# [TASK OBJECTIVE]
Restate only the tail of the data below, starting at the line that contains "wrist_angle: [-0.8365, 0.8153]" and including the last line, word for word.
*** Opening of RECORDS PROVIDED ***
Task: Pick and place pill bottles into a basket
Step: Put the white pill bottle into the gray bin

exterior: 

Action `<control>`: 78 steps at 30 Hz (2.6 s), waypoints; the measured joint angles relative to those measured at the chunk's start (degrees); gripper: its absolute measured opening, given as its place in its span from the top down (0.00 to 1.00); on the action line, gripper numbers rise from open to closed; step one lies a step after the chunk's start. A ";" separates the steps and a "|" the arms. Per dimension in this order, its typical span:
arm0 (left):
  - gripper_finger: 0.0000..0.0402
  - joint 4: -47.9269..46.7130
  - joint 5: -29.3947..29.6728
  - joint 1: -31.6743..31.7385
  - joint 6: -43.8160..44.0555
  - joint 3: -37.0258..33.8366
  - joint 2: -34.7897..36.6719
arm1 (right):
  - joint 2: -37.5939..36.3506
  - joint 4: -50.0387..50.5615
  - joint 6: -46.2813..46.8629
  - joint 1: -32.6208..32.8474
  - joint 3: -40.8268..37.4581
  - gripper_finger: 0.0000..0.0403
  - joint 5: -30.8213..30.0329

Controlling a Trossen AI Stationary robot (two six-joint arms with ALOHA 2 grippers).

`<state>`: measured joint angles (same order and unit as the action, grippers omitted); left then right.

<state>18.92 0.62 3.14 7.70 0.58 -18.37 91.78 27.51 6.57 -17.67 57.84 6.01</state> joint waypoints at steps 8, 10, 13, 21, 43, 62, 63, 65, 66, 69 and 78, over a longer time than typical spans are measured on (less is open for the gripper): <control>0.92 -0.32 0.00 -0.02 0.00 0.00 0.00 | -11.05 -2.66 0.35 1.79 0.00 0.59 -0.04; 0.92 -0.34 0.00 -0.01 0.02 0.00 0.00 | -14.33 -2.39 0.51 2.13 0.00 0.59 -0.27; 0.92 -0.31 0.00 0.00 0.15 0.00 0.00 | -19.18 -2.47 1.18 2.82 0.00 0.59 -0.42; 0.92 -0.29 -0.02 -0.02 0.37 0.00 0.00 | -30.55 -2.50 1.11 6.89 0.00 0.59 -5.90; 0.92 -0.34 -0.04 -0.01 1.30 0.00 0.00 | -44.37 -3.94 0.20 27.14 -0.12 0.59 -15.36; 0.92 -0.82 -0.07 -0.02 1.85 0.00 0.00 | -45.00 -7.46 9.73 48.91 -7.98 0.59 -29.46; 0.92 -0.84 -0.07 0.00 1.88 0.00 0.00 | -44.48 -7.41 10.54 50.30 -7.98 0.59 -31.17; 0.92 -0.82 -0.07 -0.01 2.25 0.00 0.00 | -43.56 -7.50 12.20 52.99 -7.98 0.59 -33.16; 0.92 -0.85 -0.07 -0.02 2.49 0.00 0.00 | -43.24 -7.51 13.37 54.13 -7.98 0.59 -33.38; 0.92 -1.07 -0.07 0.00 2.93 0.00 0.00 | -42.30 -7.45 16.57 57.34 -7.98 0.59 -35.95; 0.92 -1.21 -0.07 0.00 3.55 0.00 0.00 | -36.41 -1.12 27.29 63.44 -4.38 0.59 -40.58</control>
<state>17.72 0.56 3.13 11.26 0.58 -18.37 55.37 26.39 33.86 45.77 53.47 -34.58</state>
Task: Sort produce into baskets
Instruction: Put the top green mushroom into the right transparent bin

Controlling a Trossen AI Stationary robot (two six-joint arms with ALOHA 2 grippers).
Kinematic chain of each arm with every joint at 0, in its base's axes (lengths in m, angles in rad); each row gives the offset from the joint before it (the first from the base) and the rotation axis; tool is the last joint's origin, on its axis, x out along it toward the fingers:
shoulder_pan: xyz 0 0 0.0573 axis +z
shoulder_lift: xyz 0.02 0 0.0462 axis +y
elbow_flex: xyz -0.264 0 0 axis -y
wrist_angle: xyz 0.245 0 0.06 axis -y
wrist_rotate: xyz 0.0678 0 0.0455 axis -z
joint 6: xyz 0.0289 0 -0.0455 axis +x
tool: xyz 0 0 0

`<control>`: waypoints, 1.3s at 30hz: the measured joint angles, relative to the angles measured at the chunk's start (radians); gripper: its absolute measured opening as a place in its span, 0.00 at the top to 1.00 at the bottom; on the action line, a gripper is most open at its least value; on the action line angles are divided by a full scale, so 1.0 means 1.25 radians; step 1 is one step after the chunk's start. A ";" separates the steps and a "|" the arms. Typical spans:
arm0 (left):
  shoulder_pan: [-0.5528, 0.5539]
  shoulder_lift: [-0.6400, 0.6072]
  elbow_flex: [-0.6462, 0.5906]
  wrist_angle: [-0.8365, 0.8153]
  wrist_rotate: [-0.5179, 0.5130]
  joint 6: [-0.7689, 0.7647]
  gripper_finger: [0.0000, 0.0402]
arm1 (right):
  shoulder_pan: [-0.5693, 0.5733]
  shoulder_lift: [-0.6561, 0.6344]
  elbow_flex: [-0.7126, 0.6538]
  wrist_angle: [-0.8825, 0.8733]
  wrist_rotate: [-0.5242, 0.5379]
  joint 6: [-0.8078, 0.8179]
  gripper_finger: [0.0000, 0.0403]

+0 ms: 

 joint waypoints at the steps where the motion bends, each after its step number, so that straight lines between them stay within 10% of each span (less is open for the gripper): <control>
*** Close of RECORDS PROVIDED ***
# [ANSWER BELOW]
  wrist_angle: [-0.8365, 0.8153]
  wrist_rotate: [-0.5179, 0.5130]
  joint 6: [-0.7689, 0.7647]
  gripper_finger: [0.0000, 0.0402]
arm1 (right):
  shoulder_pan: [-0.5693, 0.5733]
  shoulder_lift: [-0.6561, 0.6344]
  elbow_flex: [-0.7126, 0.6538]
  wrist_angle: [-0.8825, 0.8733]
  wrist_rotate: [-0.5242, 0.5379]
  joint 6: [-0.8078, 0.8179]
  gripper_finger: [0.0000, 0.0403]

+0 ms: 

 joint waypoints at the steps where the motion bends, each after its step number, so that straight lines between them stay within 10% of each span (less is open for the gripper): <control>

That finishes the output.